Start of The data

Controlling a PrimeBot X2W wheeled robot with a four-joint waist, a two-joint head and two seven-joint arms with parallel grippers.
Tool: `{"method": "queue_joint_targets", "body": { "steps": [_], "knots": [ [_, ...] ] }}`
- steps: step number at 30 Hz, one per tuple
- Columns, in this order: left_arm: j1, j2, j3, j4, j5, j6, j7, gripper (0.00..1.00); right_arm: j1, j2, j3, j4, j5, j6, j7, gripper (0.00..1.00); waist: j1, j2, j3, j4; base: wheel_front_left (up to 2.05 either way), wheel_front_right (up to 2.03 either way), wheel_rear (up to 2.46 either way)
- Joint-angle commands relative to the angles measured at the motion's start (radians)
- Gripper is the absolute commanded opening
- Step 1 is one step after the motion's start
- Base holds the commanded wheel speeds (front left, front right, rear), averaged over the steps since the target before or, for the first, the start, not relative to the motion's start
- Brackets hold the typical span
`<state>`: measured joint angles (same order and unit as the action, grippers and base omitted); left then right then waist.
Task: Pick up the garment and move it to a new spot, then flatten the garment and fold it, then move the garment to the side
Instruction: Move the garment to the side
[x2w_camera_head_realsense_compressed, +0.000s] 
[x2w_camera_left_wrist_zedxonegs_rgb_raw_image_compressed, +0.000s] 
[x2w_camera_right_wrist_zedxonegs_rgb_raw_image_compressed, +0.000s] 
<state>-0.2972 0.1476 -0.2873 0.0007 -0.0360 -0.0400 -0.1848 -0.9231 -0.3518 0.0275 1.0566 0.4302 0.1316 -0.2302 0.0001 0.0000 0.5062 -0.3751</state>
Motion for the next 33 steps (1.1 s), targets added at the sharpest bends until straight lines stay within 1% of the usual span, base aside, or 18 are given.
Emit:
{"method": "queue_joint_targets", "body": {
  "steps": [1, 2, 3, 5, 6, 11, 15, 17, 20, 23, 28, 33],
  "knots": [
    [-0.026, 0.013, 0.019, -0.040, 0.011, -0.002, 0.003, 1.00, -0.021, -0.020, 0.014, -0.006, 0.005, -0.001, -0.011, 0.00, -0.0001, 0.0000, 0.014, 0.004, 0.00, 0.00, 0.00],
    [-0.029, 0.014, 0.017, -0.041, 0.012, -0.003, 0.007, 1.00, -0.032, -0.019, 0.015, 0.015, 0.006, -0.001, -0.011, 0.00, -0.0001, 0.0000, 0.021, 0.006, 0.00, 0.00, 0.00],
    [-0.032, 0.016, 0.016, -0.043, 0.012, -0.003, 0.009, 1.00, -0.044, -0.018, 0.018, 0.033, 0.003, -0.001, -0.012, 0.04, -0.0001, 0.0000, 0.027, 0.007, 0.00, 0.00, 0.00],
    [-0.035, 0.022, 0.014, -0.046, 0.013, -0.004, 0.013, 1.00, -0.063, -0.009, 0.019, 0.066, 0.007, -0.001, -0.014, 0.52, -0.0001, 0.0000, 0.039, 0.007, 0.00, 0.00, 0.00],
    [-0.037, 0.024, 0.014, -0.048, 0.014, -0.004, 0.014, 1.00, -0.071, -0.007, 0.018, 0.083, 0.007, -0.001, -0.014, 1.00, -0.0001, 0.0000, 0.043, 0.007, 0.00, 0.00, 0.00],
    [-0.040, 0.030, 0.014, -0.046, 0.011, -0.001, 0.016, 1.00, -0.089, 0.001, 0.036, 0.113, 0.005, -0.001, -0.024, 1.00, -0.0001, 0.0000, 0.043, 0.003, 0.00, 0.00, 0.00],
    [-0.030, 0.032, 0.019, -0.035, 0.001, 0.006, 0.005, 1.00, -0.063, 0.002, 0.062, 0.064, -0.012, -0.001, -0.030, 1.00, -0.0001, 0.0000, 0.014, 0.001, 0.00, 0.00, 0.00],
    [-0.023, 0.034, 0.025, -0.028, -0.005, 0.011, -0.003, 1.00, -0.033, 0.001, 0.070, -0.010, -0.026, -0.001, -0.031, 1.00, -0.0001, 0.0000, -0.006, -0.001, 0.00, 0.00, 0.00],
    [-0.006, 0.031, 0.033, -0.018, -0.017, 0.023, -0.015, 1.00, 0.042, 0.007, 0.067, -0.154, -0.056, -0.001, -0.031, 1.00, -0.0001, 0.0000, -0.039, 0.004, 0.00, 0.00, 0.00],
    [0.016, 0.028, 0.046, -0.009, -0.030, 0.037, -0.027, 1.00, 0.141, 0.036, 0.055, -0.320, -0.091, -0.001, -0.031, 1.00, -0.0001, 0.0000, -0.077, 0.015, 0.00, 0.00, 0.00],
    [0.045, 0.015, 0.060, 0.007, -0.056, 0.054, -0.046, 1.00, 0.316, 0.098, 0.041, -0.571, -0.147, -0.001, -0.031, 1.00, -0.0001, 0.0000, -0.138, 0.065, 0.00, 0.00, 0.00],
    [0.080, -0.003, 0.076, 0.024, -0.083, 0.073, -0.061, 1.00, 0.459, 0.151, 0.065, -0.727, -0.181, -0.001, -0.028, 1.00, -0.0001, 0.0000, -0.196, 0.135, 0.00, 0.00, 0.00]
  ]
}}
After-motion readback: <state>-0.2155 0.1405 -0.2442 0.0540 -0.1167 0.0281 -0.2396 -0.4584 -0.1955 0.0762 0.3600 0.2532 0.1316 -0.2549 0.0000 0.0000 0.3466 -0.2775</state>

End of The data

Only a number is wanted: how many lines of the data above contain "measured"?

◆ Answer for the task:
2